**DATASET CONTENT:**

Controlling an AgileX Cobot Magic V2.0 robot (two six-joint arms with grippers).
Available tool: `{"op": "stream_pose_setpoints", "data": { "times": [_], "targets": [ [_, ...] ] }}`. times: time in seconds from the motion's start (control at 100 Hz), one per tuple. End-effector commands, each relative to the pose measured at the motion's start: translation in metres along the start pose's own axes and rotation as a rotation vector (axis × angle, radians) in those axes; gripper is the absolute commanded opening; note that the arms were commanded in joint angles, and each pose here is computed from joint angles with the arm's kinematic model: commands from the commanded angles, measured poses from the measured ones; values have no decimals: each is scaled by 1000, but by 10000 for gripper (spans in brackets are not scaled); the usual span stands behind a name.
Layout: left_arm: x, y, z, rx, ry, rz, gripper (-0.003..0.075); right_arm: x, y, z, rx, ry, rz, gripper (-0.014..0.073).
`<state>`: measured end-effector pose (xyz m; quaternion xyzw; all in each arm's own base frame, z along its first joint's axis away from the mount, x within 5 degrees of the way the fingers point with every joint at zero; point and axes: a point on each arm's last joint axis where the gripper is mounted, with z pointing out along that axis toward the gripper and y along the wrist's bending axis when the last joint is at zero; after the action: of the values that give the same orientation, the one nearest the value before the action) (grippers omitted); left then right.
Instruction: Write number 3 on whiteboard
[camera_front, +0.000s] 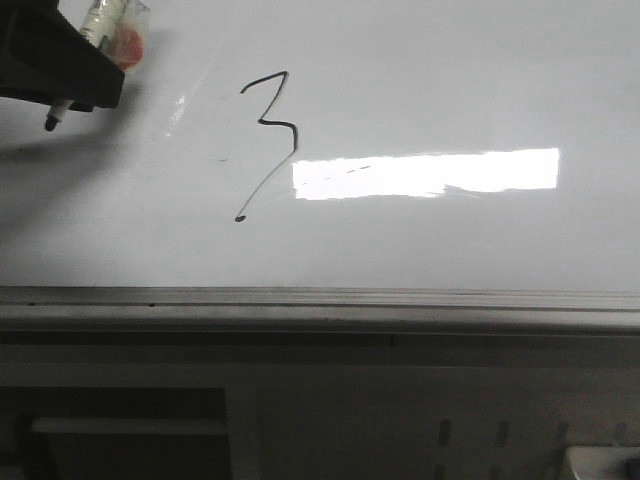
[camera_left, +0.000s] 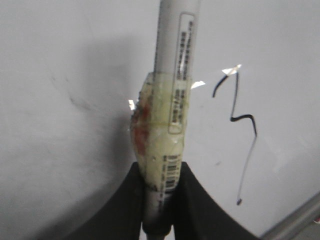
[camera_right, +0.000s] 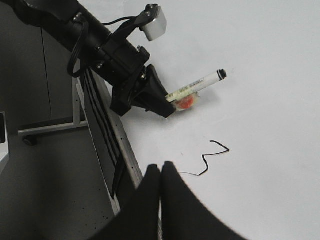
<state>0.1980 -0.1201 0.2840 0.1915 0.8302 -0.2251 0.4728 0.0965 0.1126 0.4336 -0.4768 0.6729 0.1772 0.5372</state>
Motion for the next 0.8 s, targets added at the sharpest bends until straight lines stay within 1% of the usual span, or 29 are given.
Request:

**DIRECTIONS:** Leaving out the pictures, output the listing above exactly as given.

**SOLUTION FOR THIS EXERCISE:**
Controlling an AgileX Cobot Magic V2.0 robot (two six-joint arms with grippers).
Available tool: `{"op": "stream_pose_setpoints", "data": { "times": [_], "targets": [ [_, ...] ] }}`. times: time in seconds from the motion's start (control at 100 Hz), one per tuple. End-effector commands, each relative to the pose measured at the motion's start: translation in metres along the start pose's own axes and rotation as a rotation vector (axis × angle, radians) in those axes; gripper is the absolute commanded opening; note that the arms were commanded in joint angles, and each pose here is computed from joint angles with the arm's kinematic model: commands from the commanded angles, measured poses from the measured ones; values have no decimals: each is scaled by 1000, but by 10000 for gripper (spans in brackets are not scaled); the usual span stands behind a name.
Layout: left_arm: x, y, z, rx, ry, rz, gripper (-0.003..0.075); right_arm: x, y, z, rx, ry, rz, gripper (-0.014..0.073).
`<state>`: measured end-effector pose (xyz m; quaternion xyzw; all in each arm's own base frame, z along its first joint's axis away from the mount, x within 5 degrees of the way the fingers point with every joint at zero; point and axes: a point on each arm's last joint axis where the gripper is mounted, with z pointing out along that axis toward the gripper and y along the wrist's bending axis when the last joint is at zero; after the action: of the values that give the same orientation, the one nearest the value before the action) (grippers omitted); left then right.
Instruction: Write number 3 on whiteboard
[camera_front, +0.000s] 
[camera_left, +0.000s] 
[camera_right, +0.000s] 
<state>0.1980 -0.1201 0.2840 0.1915 0.8302 -0.2251 0.4728 0.0965 0.1126 0.4336 -0.4768 0.6729 0.1772 0.5372</state>
Motion for the next 0.8 s, targets added at the sharpest bends until straight lines stay within 1% of the usual span, or 29 are given.
Request:

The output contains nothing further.